米テキサス州でビクトリア・カウンティ原子力発電所の建設構想を進めていたエクセロン社は8月28日、同構想で政府から承認を得るのは断念すると発表した。近年の天然ガス価格低下や市場状況などから、予測しうる将来に原子炉を新設することは経済的でないとの結論に達したもの。ビクトリア郡南東部のサイトについて申請してあった早期立地認可(ESP)については、すでに米原子力規制委員会(NRC)に取り下げを連絡済みだとしている。

エクセロン社は2008年、GE日立製ESBWR(高経済性・単純化沸騰水型炉)2基の建設を想定した建設・運転一括認可(COL)をNRCに申請したが、同設計が認証取得前であったため09年3月に採用設計をABWRに変更。同年7月にはCOLの申請を取り下げ、最終的な建設決定まで20年間有効なESPを先に取得する方針を明らかにしていた。また、昨年5月にコンステレーション社を合併吸収した後は、400万kW以上のガス火力および風力発電設備をテキサス州で操業している。

2007年以降、経済発展に伴う電力需要の拡大、原油や天然ガス価格の変動、温室効果ガスの排出抑制効果などを背景に原子力が世界的に再評価されようになり、米国でもこれまでに17件・26基分のCOLがNRCに申請された。このうち4件・8基分についてはすでにメーカーとのEPC契約が結ばれており、NRCは今年2月、34年ぶりとなる新たな建設認可をボーグル増設計画に発給している。

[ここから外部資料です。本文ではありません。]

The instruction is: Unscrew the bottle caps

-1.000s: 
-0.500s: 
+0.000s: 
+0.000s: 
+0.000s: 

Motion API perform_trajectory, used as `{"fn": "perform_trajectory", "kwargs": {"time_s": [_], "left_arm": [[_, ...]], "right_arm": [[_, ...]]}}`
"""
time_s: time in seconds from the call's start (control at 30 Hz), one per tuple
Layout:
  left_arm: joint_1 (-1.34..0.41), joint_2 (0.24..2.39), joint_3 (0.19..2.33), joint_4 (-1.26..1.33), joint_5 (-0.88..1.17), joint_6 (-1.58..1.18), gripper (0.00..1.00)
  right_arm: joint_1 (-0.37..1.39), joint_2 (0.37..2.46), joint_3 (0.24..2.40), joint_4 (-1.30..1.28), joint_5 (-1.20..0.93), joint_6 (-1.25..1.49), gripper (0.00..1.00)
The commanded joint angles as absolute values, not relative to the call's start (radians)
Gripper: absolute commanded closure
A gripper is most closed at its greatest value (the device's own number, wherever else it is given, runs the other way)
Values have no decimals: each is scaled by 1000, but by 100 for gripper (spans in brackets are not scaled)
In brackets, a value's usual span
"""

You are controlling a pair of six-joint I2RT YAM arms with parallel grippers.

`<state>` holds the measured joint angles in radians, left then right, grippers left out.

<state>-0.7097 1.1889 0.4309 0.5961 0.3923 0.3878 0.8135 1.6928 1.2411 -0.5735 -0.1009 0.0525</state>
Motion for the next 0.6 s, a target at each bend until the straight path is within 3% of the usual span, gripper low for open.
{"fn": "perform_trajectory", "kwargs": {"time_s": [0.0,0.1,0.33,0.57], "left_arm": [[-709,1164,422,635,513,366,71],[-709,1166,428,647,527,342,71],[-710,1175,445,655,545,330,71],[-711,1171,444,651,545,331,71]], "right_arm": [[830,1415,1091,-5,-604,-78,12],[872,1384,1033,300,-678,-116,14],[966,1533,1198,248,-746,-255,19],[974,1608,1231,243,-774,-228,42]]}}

しかし、リーマン・ショックを引き金とする世界同時不況、近年の天然ガス価格の下落およびシェールガスの開発規模拡大などにより、世界のエネルギー事情は徐々に変化。GE社のJ.イメルト最高経営責任者は7月末、英フィナンシャル・タイムス誌のインタビューの中で、「原子力はその他のエネルギーと比べてコストがかかりすぎ、経済的に正当化するのは非常に難しい状況だ」と断言。多くの国が安価な天然ガスと再生可能エネルギーの組み合わせにシフトしていくとの考えを述べた。

こうした状況は、米国で新設プロジェクトを成功裏に進めるにはボーグル計画のように政府の融資保証適用を受けるか、地元州政府から建設期間中の財政コスト回収が認められない限り難しいとの見方を改めて後押し。今回、米国最大の原子力発電会社のエクセロン社が取った決断に、今後他社が続く可能性も否定できないと見られている。